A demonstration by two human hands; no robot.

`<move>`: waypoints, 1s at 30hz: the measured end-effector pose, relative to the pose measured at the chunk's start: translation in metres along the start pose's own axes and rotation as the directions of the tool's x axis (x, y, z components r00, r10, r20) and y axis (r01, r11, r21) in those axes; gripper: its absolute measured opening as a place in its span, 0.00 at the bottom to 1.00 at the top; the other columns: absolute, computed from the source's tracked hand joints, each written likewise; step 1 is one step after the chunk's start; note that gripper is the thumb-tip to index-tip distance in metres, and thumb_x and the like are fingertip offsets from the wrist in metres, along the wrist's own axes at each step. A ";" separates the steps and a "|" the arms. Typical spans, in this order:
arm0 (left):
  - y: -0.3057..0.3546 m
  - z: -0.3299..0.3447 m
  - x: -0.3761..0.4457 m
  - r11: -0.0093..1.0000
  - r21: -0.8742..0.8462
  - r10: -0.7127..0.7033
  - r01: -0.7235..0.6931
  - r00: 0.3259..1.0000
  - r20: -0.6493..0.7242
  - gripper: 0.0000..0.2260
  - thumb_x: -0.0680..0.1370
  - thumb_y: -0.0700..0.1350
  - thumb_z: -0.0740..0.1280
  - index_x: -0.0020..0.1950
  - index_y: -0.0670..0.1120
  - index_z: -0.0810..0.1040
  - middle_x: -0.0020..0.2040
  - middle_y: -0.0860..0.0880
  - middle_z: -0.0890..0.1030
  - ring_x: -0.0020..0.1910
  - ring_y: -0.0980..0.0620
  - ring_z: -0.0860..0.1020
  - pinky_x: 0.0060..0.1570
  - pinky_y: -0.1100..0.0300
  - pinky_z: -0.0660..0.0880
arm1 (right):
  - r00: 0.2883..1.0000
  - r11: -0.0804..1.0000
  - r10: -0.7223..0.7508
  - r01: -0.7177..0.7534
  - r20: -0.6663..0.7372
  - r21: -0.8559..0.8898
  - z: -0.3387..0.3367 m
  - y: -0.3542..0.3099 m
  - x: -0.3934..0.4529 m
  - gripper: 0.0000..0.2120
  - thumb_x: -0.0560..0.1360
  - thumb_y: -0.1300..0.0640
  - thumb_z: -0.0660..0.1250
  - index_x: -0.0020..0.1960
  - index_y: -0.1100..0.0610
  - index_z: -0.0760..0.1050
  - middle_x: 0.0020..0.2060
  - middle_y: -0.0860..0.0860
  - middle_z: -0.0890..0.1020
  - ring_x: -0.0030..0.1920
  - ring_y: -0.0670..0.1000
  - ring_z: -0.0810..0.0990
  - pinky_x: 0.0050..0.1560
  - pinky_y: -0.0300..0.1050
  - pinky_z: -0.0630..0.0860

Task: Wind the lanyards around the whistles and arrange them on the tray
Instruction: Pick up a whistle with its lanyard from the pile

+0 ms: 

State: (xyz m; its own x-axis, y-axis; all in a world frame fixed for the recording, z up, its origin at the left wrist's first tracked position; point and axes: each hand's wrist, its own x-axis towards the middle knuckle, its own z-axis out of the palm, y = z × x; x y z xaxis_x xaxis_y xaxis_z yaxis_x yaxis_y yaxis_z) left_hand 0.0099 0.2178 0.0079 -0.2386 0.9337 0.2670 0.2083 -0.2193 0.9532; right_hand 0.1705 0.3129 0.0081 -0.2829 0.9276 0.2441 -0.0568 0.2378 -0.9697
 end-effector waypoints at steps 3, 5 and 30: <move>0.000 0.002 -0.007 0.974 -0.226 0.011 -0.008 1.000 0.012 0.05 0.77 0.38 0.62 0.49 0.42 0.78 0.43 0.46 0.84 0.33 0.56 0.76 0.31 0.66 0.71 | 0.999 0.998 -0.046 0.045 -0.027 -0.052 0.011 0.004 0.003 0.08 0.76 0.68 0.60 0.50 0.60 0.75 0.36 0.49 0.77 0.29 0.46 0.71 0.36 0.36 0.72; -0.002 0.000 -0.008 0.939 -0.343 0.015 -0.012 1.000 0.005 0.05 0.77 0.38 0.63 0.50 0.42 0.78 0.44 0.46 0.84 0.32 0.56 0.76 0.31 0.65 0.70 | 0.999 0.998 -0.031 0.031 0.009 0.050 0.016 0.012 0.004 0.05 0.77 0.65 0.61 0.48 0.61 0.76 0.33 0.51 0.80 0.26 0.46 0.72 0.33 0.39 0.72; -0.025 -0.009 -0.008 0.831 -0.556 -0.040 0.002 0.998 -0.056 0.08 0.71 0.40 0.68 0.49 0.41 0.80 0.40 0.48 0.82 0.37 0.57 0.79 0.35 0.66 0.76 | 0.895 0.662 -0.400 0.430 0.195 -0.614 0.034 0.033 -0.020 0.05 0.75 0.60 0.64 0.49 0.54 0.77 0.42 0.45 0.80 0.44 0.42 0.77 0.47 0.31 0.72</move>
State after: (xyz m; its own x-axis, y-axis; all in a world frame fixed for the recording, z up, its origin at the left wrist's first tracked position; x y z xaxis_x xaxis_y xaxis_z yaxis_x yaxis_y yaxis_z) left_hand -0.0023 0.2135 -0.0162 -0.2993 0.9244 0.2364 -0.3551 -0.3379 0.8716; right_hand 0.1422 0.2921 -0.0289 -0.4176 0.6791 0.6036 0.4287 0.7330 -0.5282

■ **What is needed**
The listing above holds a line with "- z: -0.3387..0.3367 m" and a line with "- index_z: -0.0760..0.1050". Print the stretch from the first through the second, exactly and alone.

■ **Answer section**
  - z: -0.3387..0.3367 m
  - y: -0.3542..0.3099 m
  - x: -0.3934..0.4529 m
  - gripper: 0.0000..0.2120
  - thumb_x: -0.0560..0.1360
  - thumb_y: -0.1300..0.0640
  - thumb_z: -0.0660..0.1250
  - index_x: -0.0020..0.1960
  - index_y: -0.1100..0.0610
  - index_z: -0.0760..0.1050

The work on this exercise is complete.